"Mi vida ha sido una montaña rusa", confiesa Ángeles Carpio ante un auditorio formado por más de un millar de estudiantes. Esta salmantina de 48 años estuvo ayer en Palma para explicar su experiencia en el congreso Lo que de verdad importa, una iniciativa que tiene como objetivo transmitir a los jóvenes valores como la solidaridad, la superación o el emprendimiento. Además de Carpio también intervinieron en esta cita Lary León, gerente de Atresmedia; y Jaime Garrastazu, cofundador de Pompeii Brand.

La historia de Ángeles Carpio es la de un giro de 180 grados que la llevó de Londres a Tanzania. Estudió Empresariales, se formó y vivió en varios países de Europa, y terminó consiguiendo lo que ella creía que era su sueño: trabajar en la City de Londres. "Pensaba que el dinero era lo que de verdad importaba", recordó. Trabajó durante 17 años en finanzas, tenía un buen puesto y una casa bonita, pero sentía que le faltaba algo: "Siempre he querido ayudar. Mi familia y los valores que me han transmitido han sido mis pilares". Sufría por la indiferencia, la falta de ética y de respeto. Se preguntaba: "¿Dónde está mi lugar?" La respuesta llegó durante un viaje solidario que la llevó a escalar el Kilimanjaro. "No sé si fue por la falta de oxígeno", bromeó Carpio, "pero allí hice un click y pensé que ese era mi lugar".

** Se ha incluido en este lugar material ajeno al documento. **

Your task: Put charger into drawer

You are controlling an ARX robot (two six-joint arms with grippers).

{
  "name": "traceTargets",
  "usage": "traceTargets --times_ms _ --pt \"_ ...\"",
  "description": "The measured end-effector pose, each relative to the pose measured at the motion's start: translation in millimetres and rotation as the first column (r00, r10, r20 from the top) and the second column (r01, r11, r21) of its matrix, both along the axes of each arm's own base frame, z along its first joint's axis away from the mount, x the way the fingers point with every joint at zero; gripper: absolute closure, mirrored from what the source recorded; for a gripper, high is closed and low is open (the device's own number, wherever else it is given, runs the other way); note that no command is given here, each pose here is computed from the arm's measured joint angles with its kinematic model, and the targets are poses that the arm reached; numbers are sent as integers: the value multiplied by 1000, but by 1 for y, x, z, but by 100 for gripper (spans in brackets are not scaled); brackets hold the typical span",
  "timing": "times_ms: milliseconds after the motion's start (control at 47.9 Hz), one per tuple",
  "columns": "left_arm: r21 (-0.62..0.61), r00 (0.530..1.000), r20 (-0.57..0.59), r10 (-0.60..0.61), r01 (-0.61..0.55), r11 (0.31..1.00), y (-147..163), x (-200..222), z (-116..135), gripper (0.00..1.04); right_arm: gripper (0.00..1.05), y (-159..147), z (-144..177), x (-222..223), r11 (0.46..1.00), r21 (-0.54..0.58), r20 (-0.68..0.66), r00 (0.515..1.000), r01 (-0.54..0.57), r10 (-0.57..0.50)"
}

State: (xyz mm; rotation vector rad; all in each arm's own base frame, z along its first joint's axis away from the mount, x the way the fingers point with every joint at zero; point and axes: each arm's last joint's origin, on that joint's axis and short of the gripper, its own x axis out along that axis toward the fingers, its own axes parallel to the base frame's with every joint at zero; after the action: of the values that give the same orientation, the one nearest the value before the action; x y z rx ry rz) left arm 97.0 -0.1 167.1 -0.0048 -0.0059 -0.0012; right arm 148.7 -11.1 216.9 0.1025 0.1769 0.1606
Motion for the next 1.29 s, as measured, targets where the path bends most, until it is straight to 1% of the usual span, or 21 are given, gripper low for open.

Ha pasado una década desde ese momento. Ángeles Carpio está casada con Mibaku, un guerrero masái y tiene una hija, Ndoye María: "Ella es el motor de mi vida ahora y con ella he aprendido lo que es la crueldad y la maldad humana, he visto cómo se rechaza a la gente por tener una discapacidad". Ndoye se quemó cuando tenía solo dos años de edad y perdió una mano. Fue abandonada y el destino quiso que se cruzara en el camino de Ángeles y Mibaku.

Ángeles Carpio es ahora la masái blanca. Ha creado la Fundación Carpio Pérez, en honor a sus padres, y ha cambiado la vida de cientos de viudas masái y sus hijos, las personas más vulnerables de esa cultura: "La mujer en África no vale nada. Las masái no tienen derecho a poseer nada y cuando quedan viudas, la herencia es para la familia de sus maridos". Su esposo, hijo de una viuda masái lo sabe bien. Las niñas son casadas a los doce años y se les practica la ablación genital: "A partir de ahí su vida se acaba. Solo podrán dedicarse a servir al hombre y a tener hijos". Ángeles destaca la solidaridad de esas mujeres desposeídas que no dudan en ayudar a la que más lo necesita entre ellas, a la más pobre o a la más anciana.

Es por esto que intentan darles algún bien, una cabra o un burro, un punto de partida para salir adelante y algo más que eso, les dan voz y voto para que puedan cambiar las injusticias de la tribu.